# About this task
Leaving out the pictures, output each record exactly as it stands.
---------- Available records ----------
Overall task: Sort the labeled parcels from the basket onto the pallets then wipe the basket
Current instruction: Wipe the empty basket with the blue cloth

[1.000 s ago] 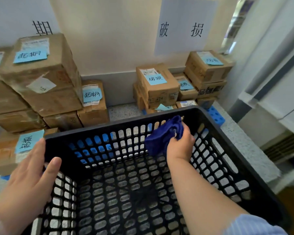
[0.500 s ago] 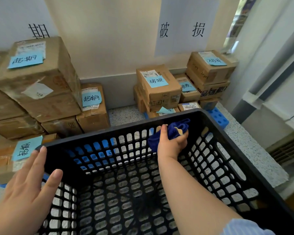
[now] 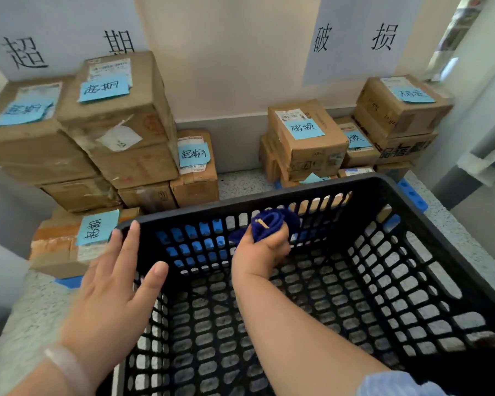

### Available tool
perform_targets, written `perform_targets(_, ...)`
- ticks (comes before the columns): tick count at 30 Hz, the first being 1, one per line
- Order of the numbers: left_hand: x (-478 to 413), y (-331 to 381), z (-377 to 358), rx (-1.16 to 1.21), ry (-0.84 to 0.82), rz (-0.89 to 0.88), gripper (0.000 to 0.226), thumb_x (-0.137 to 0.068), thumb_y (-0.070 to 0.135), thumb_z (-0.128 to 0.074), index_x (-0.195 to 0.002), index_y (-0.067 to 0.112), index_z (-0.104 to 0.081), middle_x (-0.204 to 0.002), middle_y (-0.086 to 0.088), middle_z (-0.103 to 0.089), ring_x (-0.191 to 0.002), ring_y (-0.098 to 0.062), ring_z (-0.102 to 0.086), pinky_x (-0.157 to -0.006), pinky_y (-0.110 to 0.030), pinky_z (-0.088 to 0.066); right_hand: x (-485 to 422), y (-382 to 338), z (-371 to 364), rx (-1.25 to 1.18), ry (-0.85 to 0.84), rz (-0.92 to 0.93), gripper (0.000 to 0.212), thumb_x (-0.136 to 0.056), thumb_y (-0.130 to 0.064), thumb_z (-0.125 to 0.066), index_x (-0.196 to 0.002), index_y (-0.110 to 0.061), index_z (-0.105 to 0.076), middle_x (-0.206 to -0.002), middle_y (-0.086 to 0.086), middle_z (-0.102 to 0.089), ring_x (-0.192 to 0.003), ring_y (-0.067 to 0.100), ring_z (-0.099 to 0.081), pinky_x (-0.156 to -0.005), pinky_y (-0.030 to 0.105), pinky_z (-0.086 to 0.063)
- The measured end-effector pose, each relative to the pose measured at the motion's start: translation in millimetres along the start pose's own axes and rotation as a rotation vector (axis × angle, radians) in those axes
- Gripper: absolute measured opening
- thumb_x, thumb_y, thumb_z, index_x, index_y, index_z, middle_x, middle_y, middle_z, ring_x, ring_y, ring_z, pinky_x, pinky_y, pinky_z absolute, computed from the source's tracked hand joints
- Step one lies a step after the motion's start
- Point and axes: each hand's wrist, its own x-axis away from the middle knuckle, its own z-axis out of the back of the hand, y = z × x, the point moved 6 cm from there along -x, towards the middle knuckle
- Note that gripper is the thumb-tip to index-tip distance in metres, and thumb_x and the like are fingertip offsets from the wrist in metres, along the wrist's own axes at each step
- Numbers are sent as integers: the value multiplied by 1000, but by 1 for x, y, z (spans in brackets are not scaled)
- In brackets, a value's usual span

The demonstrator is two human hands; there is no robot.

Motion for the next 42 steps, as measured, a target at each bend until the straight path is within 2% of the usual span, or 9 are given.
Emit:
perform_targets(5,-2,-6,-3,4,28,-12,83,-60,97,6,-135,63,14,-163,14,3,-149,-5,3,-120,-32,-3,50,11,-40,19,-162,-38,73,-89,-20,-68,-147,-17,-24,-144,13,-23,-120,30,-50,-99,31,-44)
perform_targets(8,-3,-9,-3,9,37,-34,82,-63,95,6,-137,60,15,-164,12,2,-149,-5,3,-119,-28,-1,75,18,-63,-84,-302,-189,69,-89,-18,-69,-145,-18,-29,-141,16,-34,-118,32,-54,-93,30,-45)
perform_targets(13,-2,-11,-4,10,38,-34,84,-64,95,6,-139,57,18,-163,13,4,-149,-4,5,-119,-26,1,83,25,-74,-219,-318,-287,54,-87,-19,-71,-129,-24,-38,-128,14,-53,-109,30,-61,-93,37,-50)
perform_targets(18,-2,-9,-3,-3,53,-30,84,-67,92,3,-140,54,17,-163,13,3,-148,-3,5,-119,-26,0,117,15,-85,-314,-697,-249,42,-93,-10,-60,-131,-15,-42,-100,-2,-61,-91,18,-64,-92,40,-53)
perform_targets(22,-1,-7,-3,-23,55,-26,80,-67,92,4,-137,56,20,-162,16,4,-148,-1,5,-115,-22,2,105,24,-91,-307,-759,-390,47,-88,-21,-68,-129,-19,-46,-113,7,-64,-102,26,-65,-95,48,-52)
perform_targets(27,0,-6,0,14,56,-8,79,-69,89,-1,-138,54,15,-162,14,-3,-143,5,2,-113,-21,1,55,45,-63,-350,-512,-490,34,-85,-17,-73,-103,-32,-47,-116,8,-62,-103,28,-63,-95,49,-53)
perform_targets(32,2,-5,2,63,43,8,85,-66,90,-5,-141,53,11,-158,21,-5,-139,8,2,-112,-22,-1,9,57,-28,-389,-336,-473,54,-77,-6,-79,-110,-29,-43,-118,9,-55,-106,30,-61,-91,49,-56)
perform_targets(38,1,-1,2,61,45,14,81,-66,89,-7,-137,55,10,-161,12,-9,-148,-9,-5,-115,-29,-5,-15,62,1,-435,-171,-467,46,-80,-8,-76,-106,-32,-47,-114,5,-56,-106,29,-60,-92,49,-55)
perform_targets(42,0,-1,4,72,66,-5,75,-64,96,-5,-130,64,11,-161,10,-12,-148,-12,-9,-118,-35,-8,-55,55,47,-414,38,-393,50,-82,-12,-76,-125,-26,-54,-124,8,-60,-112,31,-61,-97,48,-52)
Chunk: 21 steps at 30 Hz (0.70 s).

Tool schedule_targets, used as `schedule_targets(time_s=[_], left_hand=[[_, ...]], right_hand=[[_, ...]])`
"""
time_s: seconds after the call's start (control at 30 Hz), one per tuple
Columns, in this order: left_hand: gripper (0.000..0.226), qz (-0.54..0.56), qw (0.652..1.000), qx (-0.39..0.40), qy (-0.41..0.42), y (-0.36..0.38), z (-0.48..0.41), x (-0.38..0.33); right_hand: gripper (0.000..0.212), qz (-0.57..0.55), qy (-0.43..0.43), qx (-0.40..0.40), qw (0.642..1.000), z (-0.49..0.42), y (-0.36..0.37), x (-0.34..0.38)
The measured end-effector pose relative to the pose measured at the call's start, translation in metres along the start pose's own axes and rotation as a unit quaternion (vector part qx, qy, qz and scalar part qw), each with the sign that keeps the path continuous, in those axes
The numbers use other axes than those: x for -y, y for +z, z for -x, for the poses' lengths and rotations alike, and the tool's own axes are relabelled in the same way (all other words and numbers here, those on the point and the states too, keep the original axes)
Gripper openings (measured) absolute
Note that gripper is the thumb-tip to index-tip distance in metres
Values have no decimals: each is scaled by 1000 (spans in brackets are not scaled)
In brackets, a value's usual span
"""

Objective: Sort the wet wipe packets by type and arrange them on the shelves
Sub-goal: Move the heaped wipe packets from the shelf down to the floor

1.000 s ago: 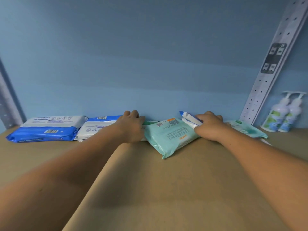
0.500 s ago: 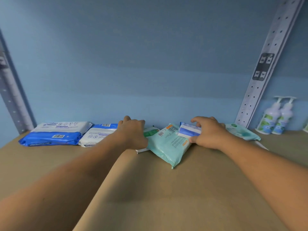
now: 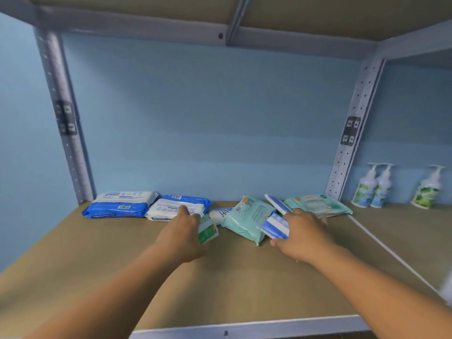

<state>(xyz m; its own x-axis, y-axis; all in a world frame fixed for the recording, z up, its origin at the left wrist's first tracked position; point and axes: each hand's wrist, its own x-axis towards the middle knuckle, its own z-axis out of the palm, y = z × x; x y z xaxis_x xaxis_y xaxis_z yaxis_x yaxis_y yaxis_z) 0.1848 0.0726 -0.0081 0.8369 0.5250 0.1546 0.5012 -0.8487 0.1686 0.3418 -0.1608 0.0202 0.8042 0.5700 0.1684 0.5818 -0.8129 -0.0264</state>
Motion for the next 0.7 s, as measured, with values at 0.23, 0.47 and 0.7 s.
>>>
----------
# Written reply
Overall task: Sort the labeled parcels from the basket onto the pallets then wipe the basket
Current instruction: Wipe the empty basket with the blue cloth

[1.000 s ago] 
[0.500 s ago] 
[now] 

### Available tool
perform_targets, written `perform_targets(_, ...)`
- ticks (comes before the columns): tick count at 30 Hz, the first being 1, one per line
- Order of the numbers: left_hand: x (-478 to 413), y (-331 to 381), z (-377 to 358), rx (-1.16 to 1.21), ry (-0.84 to 0.82), rz (-0.89 to 0.88), gripper (0.000 to 0.226), thumb_x (-0.137 to 0.068), thumb_y (-0.070 to 0.135), thumb_z (-0.128 to 0.074), index_x (-0.195 to 0.002), index_y (-0.067 to 0.112), index_z (-0.104 to 0.081), middle_x (-0.204 to 0.002), middle_y (-0.086 to 0.088), middle_z (-0.103 to 0.089), ring_x (-0.191 to 0.002), ring_y (-0.098 to 0.062), ring_z (-0.102 to 0.086), pinky_x (-0.157 to -0.006), pinky_y (-0.110 to 0.030), pinky_z (-0.088 to 0.066); right_hand: x (-485 to 422), y (-382 to 338), z (-371 to 364), rx (-1.25 to 1.18), ry (-0.85 to 0.84), rz (-0.92 to 0.93), gripper (0.000 to 0.212), thumb_x (-0.136 to 0.056), thumb_y (-0.130 to 0.064), thumb_z (-0.125 to 0.066), index_x (-0.196 to 0.002), index_y (-0.110 to 0.061), index_z (-0.105 to 0.076), middle_x (-0.206 to -0.002), middle_y (-0.086 to 0.086), middle_z (-0.102 to 0.089), ring_x (-0.192 to 0.003), ring_y (-0.067 to 0.100), ring_z (-0.099 to 0.081), pinky_x (-0.156 to -0.005), pinky_y (-0.030 to 0.105), pinky_z (-0.086 to 0.063)
- The measured end-effector pose, each relative to the pose measured at the motion's start: translation in millimetres along the start pose's own axes and rotation as a rotation vector (axis × angle, radians) in those axes
- Gripper: absolute measured opening
- thumb_x, thumb_y, thumb_z, index_x, index_y, index_z, middle_x, middle_y, middle_z, ring_x, ring_y, ring_z, pinky_x, pinky_y, pinky_z absolute, computed from the source's tracked hand joints
- Step one lies a step after the motion's start
- Point and axes: each hand's wrist, its own x-axis away from the middle knuckle, its own z-axis out of the back of the hand, y = z × x, the point moved 6 cm from there along -x, towards the middle knuckle
- Note that gripper is the thumb-tip to index-tip distance in metres, and thumb_x and the like are fingertip offsets from the wrist in metres, along the wrist's own axes at each step
- Numbers are sent as integers: the value multiplied by 1000, but by 1 for x, y, z (spans in brackets are not scaled)
- In brackets, a value's usual span

The demonstrator is two human hands; there is no robot.

Motion for the next 42 steps, as measured, a target at each bend until the straight path is within 2% of the usual span, or 9 are given.
Emit:
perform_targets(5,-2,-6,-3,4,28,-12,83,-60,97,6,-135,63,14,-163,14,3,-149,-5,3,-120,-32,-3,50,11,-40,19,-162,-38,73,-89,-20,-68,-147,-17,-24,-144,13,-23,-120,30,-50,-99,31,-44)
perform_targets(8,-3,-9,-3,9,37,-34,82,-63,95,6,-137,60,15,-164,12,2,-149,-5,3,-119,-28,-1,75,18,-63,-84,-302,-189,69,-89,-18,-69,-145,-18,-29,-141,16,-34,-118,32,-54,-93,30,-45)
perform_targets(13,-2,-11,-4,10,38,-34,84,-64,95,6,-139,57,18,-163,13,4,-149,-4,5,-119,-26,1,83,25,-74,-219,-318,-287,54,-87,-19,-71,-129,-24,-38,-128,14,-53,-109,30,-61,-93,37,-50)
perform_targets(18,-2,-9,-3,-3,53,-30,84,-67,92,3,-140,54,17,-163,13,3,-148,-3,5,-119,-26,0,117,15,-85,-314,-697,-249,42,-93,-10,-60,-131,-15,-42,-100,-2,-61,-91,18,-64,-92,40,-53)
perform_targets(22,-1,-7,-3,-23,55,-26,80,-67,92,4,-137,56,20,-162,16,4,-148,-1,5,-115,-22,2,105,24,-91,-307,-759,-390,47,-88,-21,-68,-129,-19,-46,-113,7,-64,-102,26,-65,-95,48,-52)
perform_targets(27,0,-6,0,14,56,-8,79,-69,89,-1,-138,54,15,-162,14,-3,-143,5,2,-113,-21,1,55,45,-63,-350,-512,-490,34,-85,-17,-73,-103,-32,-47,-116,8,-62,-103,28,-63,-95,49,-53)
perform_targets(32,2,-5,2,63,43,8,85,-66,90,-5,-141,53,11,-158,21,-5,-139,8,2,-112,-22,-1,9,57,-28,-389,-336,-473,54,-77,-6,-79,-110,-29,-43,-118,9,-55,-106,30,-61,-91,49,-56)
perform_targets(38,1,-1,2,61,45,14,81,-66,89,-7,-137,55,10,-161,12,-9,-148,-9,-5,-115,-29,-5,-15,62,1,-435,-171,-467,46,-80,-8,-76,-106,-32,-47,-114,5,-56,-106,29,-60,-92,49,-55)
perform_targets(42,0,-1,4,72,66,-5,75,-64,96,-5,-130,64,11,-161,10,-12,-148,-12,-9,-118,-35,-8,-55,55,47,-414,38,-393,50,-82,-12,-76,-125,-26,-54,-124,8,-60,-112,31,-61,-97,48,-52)
Chunk: 21 steps at 30 Hz (0.70 s).

Tool schedule_targets, used as `schedule_targets(time_s=[_], left_hand=[[_, ...]], right_hand=[[_, ...]])`
"""
time_s: seconds after the call's start (control at 30 Hz), one per tuple
Columns, in this order: left_hand: gripper (0.000..0.226), qz (-0.54..0.56), qw (0.652..1.000), qx (-0.39..0.40), qy (-0.41..0.42), y (-0.36..0.38), z (-0.48..0.41), x (-0.38..0.33); right_hand: gripper (0.000..0.212), qz (-0.57..0.55), qy (-0.43..0.43), qx (-0.40..0.40), qw (0.642..1.000), z (-0.49..0.42), y (-0.36..0.37), x (-0.34..0.38)
The measured end-effector pose relative to the pose measured at the call's start, translation in metres along the start pose's own axes and rotation as a unit quaternion (vector part qx, qy, qz and scalar part qw), each with the sign that keeps the path continuous, in those axes
The numbers use other axes than those: x for -y, y for +z, z for -x, for the poses' lengths and rotations alike, and the tool's own axes are relabelled in the same way (all other words and numbers here, those on the point and the states too, keep the original axes)
Gripper openings (measured) absolute
Note that gripper is the thumb-tip to index-tip distance in metres
Values have no decimals: each is scaled by 1000 (spans in brackets are not scaled)
In brackets, a value's usual span
"""

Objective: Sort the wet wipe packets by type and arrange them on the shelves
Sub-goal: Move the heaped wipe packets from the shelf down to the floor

1.000 s ago: 
0.500 s ago: 
now: 

<state>(xyz m; its own x-axis, y-axis; all in a world frame fixed for the recording, z up, its origin at the left wrist's first tracked position; point and axes: each hand's wrist, its own x-axis towards the middle knuckle, its own z-axis out of the palm, y = z × x; x y z xaxis_x xaxis_y xaxis_z yaxis_x yaxis_y yaxis_z) 0.1848 0.0726 -0.0081 0.8369 0.5250 0.1546 0.5012 -0.8487 0.1686 0.3418 -0.1608 0.0202 0.8042 0.5700 0.1684 0.5818 -0.8129 -0.0264</state>
Motion for the next 0.7 s, as measured, with values at 0.23, 0.47 and 0.7 s.
>>>

This exercise has been answered in full.